### [EXERCISE PROMPT]
A word-for-word copy of the listing is what's needed; leave out every image.

—————

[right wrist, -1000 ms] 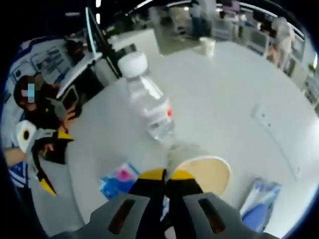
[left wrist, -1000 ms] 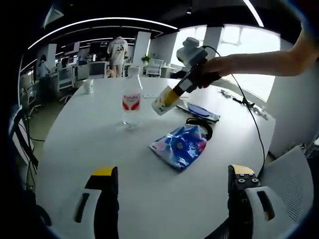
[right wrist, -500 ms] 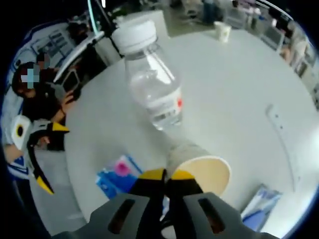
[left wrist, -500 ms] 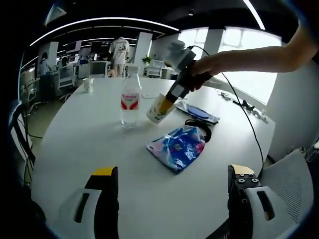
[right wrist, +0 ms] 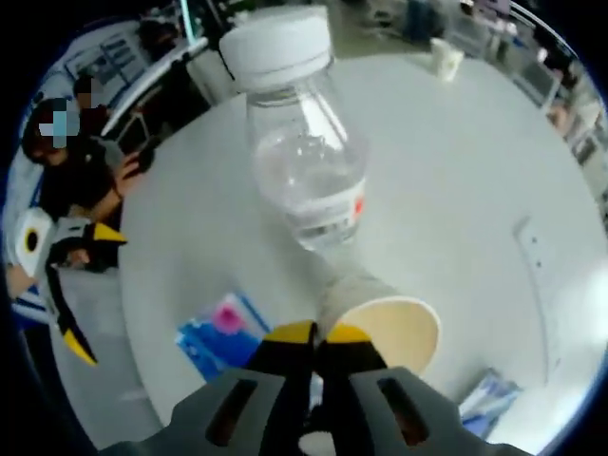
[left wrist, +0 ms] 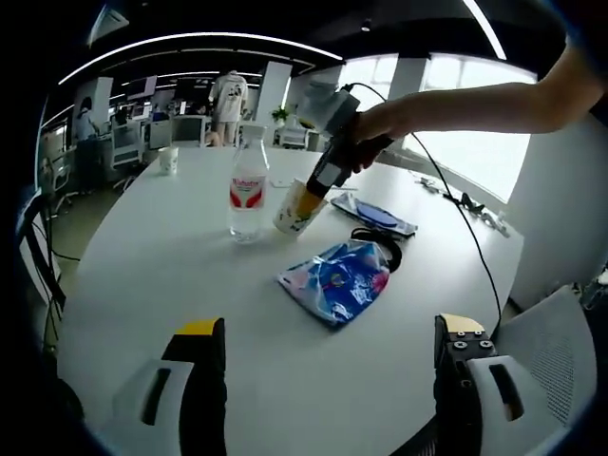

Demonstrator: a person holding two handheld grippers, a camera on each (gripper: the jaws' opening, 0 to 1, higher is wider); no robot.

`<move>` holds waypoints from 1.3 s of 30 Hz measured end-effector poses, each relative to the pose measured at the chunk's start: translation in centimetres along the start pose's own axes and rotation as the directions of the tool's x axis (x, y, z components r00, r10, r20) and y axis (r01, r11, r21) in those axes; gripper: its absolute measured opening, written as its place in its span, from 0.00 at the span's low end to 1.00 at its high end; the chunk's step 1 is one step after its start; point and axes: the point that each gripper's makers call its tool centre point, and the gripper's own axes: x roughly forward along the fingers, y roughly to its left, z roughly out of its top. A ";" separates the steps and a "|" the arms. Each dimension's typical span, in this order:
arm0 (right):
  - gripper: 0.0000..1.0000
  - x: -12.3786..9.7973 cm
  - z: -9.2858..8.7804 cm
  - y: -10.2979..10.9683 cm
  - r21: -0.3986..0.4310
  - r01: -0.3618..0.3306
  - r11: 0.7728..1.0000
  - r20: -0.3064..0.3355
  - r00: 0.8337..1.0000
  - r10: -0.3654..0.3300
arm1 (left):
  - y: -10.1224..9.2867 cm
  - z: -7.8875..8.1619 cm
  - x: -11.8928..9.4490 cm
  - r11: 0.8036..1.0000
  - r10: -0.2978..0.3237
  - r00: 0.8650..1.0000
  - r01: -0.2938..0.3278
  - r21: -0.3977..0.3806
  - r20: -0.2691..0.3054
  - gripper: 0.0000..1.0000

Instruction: Arrange the tabletop items into an orderly group along one side of the table until the central work area is clear of visible clutter.

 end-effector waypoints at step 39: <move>0.04 1.2 1.8 -0.8 -0.119 0.066 0.991 -0.026 0.997 -0.070 | 0.8 -0.3 -0.4 0.998 0.025 0.999 -0.023 -0.060 0.027 0.89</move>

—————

### [RESULT BELOW]
[right wrist, -1000 ms] 
[left wrist, -1000 ms] 
[right wrist, -500 ms] 
[left wrist, -500 ms] 
[right wrist, +0 ms] 
[left wrist, +0 ms] 

Demonstrator: a person holding two handheld grippers, a camera on each (gripper: the jaws' opening, 0 to 1, higher is wider); no robot.

`<move>` holds waypoints from 1.3 s of 30 Hz measured end-effector poses, each relative to the pose measured at the chunk's start: translation in centimetres along the start pose's own axes and rotation as the directions of the tool's x axis (x, y, z components r00, r10, r20) and y axis (r01, r11, r21) in those axes; gripper: its absolute measured opening, written as its place in its span, from 0.00 at the span's low end to 1.00 at its high end; the chunk's step 1 is one step after its start; point and axes: the point that each gripper's makers call its tool centre point, and the gripper's own axes: x roughly forward along the fingers, y roughly to its left, z roughly out of its top. A ";" separates the steps and a "|" the arms. Each dimension's typical span, in this order:
arm0 (right):
  - gripper: 0.0000..1.0000
  - x: -12.3786..9.7973 cm
  - z: -9.2858..8.7804 cm
  - y: -10.2979..10.9683 cm
  - r21: -0.3986..0.4310
  - r01: -0.3618..0.3306
  - r11: 0.7728..1.0000
  - r20: -0.3064..0.3355
  - r00: 0.8337..1.0000
  - r10: -0.3654..0.3300
arm1 (left):
  - y: -10.1224..9.2867 cm
  - z: -7.8875..8.1619 cm
  - x: -11.8928..9.4490 cm
  - r11: 0.8036..1.0000
  - r10: -0.2978..0.3237
  - r00: 0.8650..1.0000
  - r01: -0.2938..0.3278
  - r21: -0.3977..0.3806
  - r20: -0.2691..0.3054
  - gripper: 0.0000..1.0000

Instruction: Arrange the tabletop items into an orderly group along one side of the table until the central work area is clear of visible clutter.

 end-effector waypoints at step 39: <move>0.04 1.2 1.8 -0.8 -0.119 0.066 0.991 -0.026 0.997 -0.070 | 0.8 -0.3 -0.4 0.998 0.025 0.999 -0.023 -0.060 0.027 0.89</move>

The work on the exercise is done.